/---

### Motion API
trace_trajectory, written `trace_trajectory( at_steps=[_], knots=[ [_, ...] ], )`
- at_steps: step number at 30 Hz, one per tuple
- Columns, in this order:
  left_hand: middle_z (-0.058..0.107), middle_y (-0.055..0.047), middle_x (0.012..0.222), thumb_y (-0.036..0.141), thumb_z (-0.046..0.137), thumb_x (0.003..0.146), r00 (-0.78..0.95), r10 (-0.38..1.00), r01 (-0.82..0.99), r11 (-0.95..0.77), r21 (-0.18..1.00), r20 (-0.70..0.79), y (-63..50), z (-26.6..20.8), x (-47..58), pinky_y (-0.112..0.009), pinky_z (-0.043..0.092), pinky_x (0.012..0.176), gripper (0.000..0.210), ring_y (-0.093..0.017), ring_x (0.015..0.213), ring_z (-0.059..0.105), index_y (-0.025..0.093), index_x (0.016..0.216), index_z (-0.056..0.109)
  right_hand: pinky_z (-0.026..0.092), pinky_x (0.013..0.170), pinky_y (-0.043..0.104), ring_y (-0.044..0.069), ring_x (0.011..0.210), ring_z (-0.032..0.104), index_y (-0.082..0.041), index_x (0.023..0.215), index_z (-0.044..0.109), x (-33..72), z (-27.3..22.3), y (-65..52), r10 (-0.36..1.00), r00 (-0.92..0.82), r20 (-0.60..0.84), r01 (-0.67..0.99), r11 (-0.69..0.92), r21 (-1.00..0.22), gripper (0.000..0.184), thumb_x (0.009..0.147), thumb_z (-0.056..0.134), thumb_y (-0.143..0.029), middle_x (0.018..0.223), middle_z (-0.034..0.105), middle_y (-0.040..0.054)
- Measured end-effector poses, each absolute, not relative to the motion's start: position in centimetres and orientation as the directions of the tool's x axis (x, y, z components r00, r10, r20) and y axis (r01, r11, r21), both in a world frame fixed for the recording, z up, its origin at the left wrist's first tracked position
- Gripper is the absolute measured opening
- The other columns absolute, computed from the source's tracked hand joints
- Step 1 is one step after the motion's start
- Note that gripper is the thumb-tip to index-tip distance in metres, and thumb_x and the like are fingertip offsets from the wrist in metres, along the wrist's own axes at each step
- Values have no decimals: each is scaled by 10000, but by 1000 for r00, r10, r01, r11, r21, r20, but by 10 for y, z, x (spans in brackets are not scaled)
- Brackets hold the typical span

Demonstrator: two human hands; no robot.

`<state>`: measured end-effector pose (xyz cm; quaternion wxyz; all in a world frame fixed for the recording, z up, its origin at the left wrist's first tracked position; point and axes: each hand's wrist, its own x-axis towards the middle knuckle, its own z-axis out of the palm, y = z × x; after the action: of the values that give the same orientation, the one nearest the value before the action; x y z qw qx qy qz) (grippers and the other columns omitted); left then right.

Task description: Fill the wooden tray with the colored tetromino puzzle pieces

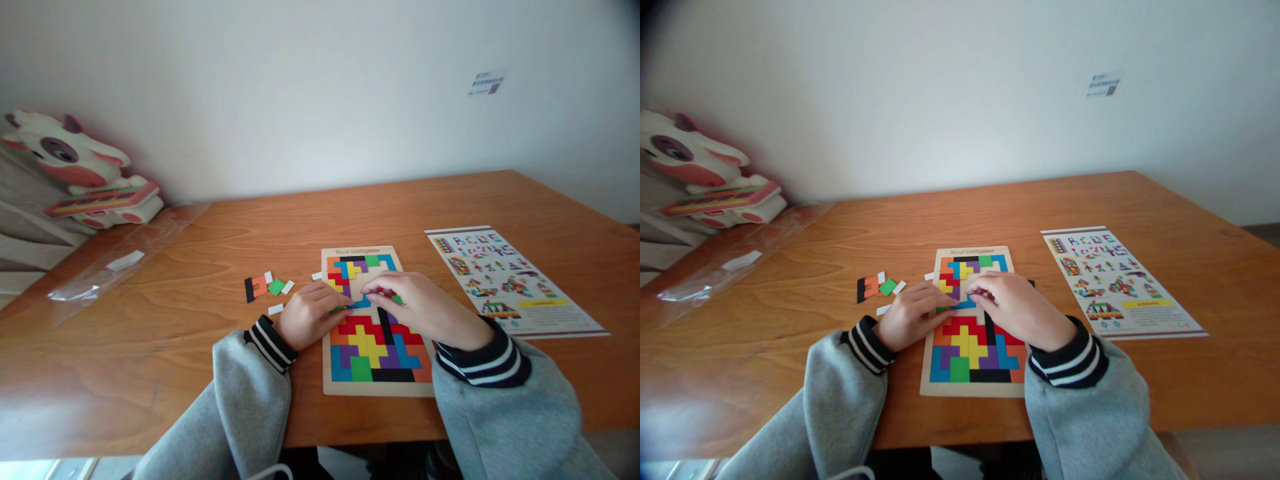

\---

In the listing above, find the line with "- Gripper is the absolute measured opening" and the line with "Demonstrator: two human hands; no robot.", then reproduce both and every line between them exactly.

- Gripper is the absolute measured opening
- The other columns absolute, computed from the source's tracked hand joints
- Step 1 is one step after the motion's start
- Note that gripper is the thumb-tip to index-tip distance in metres, and thumb_x and the like are fingertip offsets from the wrist in metres, along the wrist's own axes at each step
- Values have no decimals: each is scaled by 10000, but by 1000 for r00, r10, r01, r11, r21, r20, but by 10 for y, z, x (spans in brackets are not scaled)
- Brackets hold the typical span

Demonstrator: two human hands; no robot.

No additional answer is needed here.